Task objective
Retype the data below without altering anything.

**** Data below ****

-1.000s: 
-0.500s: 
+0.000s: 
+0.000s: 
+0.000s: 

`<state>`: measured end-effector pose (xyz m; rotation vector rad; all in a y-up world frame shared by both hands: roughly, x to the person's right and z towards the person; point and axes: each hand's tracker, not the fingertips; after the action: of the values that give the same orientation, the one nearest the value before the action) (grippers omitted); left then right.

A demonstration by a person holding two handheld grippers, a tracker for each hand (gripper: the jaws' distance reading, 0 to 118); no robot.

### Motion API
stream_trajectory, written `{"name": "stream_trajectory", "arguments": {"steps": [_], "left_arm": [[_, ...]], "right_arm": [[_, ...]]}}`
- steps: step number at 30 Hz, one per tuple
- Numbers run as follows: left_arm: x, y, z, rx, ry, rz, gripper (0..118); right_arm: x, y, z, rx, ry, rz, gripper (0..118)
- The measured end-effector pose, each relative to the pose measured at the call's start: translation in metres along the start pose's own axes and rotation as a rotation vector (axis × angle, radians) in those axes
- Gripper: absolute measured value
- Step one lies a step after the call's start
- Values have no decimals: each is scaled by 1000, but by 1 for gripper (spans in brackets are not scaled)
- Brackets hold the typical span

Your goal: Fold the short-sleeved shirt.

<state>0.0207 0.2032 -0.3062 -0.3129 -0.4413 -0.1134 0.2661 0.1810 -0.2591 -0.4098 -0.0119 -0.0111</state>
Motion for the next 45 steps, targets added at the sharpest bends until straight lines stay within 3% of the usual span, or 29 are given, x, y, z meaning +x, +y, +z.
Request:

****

Result of this task
-1.000s: 
-0.500s: 
+0.000s: 
+0.000s: 
+0.000s: 

`<state>`: measured end-effector pose (xyz m; rotation vector rad; all in a y-up world frame shared by both hands: roughly, x to the person's right and z towards the person; point and axes: each hand's tracker, not the fingertips; after the action: of the values that give the same orientation, the one nearest the value before the action) (grippers omitted); left then right.

A demonstration by a person holding two handheld grippers, a tracker for each hand (gripper: the jaws' distance reading, 0 to 118); no robot.

### Motion API
stream_trajectory, written `{"name": "stream_trajectory", "arguments": {"steps": [_], "left_arm": [[_, ...]], "right_arm": [[_, ...]]}}`
- steps: step number at 30 Hz, one per tuple
- Numbers run as follows: left_arm: x, y, z, rx, ry, rz, gripper (0..118); right_arm: x, y, z, rx, ry, rz, gripper (0..118)
- The measured end-effector pose, each relative to the pose measured at the call's start: translation in metres along the start pose's own axes and rotation as a rotation vector (axis × angle, radians) in those axes
- Gripper: absolute measured value
- Step one lies a step after the call's start
- Values have no decimals: each is scaled by 1000, but by 1 for gripper (spans in brackets are not scaled)
- Brackets hold the typical span

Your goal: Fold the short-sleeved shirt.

<state>0.0207 0.2032 -0.3062 -0.3129 -0.4413 -0.1134 0.2661 0.1810 -0.2591 -0.4098 -0.0119 -0.0111</state>
Motion for the next 45 steps, targets added at the sharpest bends until straight lines stay within 3% of the usual span, or 29 are given, x, y, z meaning +x, +y, +z.
Request:

This completes the requested output.